Pour comprendre le comment et le pourquoi du Centre fromager de Bourgogne, « il faut remonter trente ans en arrière », comme le rappelait Daniel Rizet, son président. Une période au cours de laquelle il y avait beaucoup de productions fermières, et cela dans la plupart des exploitations : œufs, volailles, lait, beurre, fromages… « Il y avait des chèvres dans la quasi-totalité des fermes ». Rapidement, les quatre syndicats d’éleveurs caprins de Bourgogne ont voulu professionnaliser la transformation alors que les troupeaux avaient tendance à s’agrandir. C’est ainsi que sont nés Les Chevriers bourguignons. « Il fallait alors structurer la filière », note l’ancien éleveur d’Oudry qui liste alors les problèmes de cette période : doublons au sein des organismes, échecs à l’installation, exigences des consommateurs, absence de réelle formation…
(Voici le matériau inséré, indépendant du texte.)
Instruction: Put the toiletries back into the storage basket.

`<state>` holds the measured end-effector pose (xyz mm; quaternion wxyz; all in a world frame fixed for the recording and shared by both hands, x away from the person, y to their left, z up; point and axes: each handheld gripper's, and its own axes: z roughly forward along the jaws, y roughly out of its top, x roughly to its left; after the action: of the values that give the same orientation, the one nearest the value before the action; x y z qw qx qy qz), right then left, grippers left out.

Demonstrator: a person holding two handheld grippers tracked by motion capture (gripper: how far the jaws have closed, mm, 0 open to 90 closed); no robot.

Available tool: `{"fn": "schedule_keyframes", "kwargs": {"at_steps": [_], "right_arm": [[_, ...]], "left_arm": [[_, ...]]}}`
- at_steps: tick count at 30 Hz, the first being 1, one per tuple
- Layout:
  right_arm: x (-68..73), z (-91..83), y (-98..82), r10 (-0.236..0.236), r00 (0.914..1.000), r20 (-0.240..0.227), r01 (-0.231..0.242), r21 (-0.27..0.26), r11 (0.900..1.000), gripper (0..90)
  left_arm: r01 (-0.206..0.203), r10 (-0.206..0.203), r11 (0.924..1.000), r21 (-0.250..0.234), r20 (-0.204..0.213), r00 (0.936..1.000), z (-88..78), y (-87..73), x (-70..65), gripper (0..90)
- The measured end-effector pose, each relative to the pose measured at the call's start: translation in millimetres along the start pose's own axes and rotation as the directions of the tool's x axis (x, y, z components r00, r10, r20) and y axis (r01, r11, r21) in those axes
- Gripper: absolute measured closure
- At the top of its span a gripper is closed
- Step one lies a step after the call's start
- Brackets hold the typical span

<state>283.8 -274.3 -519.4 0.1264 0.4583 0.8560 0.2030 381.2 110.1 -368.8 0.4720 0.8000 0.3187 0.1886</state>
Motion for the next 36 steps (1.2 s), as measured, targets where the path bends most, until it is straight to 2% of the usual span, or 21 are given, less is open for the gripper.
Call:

« Nous avons travaillé à fédérer et à regrouper la totalité de la formation et de l’expérimentation sur un même site, en l’occurrence Davayé ». C’est ainsi qu’est né le Centre fromager de Bourgogne. Davayé regroupe en effet le volet formation, initiale ou continue, le volet technique d’assistance aux producteurs dans l’élevage, la transformation, la commercialisation, mais aussi le volet expérimentation.

Au quotidien

« Je suis arrivée en 2007 à Davayé », se souvenait Marie-Émilie Robin, aujourd’hui éleveuse de chèvres en Gaec dans le Clynisois. Et celle-ci de souligner la qualité de l’enseignement délivré au sein du CS (Certificat de spécialisation) Caprin. « Il y a ici un pôle complet, un regroupement appréciable de compétences dans différents domaines de la vie d’un élevage avec transformation fermière ». Elle soulignait d’ailleurs avoir trouvé son associé lors de son stage, en 2007, sur l’exploitation de ce dernier. Dix ans plus tard, les deux associés ont envoyé leur salariée, formée sur le tas, pour une semaine de formation. « Elle en est revenue enchantée. De surcroît avec un nouveau produit : un flan au lait de chèvres ! ». Quant au lien avec l’Institut de l’ Élevage et les expérimentations menées en lien avec le Centre fromager de Bourgogne, « cela nous booste ! Au quotidien, nous n’avons pas plus envie que les autres de nous impliquer dedans, mais une fois le pas franchi, cela est stimulant. Cela est enrichissant ».